Middle School librarian Mark Welch introduced visiting author — who didn’t have to travel far as he is a Baltimore resident — Ronald L. Smith at Middle School assembly on Tuesday, March 21. Fifth grade students were invited to attend. Smith is the author of several children’s fantasy books, including three “Black Panther” novels.
Smith captured the audience’s attention with his engaging slides and audio clips as he told his story of becoming an author, which started back in his own middle school days when he admittedly didn’t pay much attention and stayed under the radar, reading in the back of the classroom. (He advised students not to follow this path.) He loved books like “The Hobbit” and the “Lord of the Rings” series.
He kept a lot of handwritten journals at this time and showed images of them to the students. He encouraged them to keep their own journals so that they can look back on them in 20 years to see what they were thinking during this time in their lives.

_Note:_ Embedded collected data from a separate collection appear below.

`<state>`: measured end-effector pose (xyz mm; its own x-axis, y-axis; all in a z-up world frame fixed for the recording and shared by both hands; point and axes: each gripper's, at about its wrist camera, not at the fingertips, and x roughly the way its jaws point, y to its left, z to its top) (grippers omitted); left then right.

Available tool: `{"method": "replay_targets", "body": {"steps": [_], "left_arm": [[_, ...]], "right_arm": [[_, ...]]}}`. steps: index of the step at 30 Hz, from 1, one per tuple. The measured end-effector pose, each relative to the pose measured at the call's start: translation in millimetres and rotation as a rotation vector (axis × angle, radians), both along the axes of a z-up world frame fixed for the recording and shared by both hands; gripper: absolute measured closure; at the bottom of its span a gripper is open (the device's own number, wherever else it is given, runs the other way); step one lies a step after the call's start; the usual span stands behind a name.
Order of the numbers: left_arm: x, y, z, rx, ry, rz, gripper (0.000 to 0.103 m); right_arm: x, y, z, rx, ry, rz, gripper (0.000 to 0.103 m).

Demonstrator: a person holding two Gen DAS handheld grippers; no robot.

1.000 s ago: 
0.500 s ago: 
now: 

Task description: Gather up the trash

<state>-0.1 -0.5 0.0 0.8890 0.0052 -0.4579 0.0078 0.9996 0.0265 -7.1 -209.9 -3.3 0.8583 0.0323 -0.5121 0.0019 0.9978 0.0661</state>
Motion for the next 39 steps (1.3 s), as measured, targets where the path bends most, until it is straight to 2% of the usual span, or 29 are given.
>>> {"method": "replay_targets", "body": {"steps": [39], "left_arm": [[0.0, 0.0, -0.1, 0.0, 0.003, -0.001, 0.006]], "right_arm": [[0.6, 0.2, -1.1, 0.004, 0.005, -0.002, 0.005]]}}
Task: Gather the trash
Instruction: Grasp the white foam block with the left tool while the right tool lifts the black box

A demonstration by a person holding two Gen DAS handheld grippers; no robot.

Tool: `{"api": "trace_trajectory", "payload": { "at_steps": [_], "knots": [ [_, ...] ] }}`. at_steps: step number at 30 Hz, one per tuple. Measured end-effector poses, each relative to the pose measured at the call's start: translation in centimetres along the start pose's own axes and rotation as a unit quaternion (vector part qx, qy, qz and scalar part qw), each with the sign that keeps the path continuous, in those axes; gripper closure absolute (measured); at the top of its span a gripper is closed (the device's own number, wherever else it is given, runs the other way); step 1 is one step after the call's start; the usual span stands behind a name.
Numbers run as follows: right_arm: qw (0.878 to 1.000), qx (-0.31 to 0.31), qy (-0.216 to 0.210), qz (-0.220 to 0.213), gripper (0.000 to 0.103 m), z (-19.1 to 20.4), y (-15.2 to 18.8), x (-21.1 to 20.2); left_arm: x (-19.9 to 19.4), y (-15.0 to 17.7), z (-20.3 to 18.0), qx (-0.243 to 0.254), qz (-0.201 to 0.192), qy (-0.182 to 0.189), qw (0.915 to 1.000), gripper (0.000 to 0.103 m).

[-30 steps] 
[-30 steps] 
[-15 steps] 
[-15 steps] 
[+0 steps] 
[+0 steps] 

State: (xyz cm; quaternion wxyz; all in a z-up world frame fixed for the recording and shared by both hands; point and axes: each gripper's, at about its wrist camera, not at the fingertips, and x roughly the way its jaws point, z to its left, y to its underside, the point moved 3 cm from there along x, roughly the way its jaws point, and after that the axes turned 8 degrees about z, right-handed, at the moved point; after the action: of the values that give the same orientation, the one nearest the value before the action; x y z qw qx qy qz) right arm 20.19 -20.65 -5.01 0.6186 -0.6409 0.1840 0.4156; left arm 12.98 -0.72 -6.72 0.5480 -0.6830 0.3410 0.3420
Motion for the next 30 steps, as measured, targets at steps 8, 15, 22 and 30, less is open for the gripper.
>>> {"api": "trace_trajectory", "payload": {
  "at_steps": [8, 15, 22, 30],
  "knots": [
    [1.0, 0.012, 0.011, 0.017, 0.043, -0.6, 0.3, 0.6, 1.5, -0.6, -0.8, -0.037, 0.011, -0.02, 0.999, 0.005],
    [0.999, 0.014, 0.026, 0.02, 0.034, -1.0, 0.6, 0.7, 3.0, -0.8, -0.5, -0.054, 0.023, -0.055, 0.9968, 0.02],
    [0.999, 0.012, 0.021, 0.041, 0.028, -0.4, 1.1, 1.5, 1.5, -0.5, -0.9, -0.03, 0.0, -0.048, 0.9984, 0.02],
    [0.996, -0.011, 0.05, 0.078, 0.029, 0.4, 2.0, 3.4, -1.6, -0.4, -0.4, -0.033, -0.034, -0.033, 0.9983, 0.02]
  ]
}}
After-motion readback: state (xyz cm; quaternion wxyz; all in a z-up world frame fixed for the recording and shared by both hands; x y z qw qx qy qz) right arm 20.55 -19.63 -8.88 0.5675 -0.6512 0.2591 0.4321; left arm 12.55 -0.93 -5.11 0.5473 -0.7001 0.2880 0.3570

After reminiscing about his adolescence, he showed a plain slide that read: “Then I grew up, got a job, and forgot about the wonder and magic of those books I read when I was a kid.” He worked in advertising for a long time, writing commercials for companies like McDonalds and American Airlines.
But when he discovered a new generation of fantasy books as an adult — like the series “Harry Potter” and “A Series of Unfortunate Events” — he returned to his love of this genre and realized he, himself, should be using this outlet of creative writing. The first book he published was “Hoodoo,” which he wrote because he “wanted to see characters that looked like him and his friends. Kids of all stripes should be able to see themselves in books.”
Smith shared with the students about his writing process. He posed the question, “How do you write a novel?” And then answered, “Try and try again. There’s no magic bullet. You just have to sit down. Butt in chair. You just have to sit and write and write again.”
After he had a couple of novels under his belt, Smith got a call from his literary agent who said that Marvel wanted him to write Black Panther books. “It was the coolest thing I’ve ever done,” he said. “It’s the greatest opportunity, but it’s very scary.” The first one he wrote, “The Young Prince,” takes T’Challa out of Wakanda and puts him in middle school on the South Side of Chicago as a 12-year-old. “What is Black Panther’s life like when his privilege is stripped away?” is the question Smith said the book explores.
“He gave a lot of detail about his history as a writer,” said fifth grader Ben C. “He was a good speaker and very entertaining.”
After assembly, Smith hosted two lunch sessions for interested students, where he further explained his writing and revision process. He showed the boys an example of a page that was marked up by his editor as well as a complete manuscript of one of his novels. However, much of the lunch period was simply spent in a casual discussion about Black Panther and other Marvel characters between the boys and the esteemed author.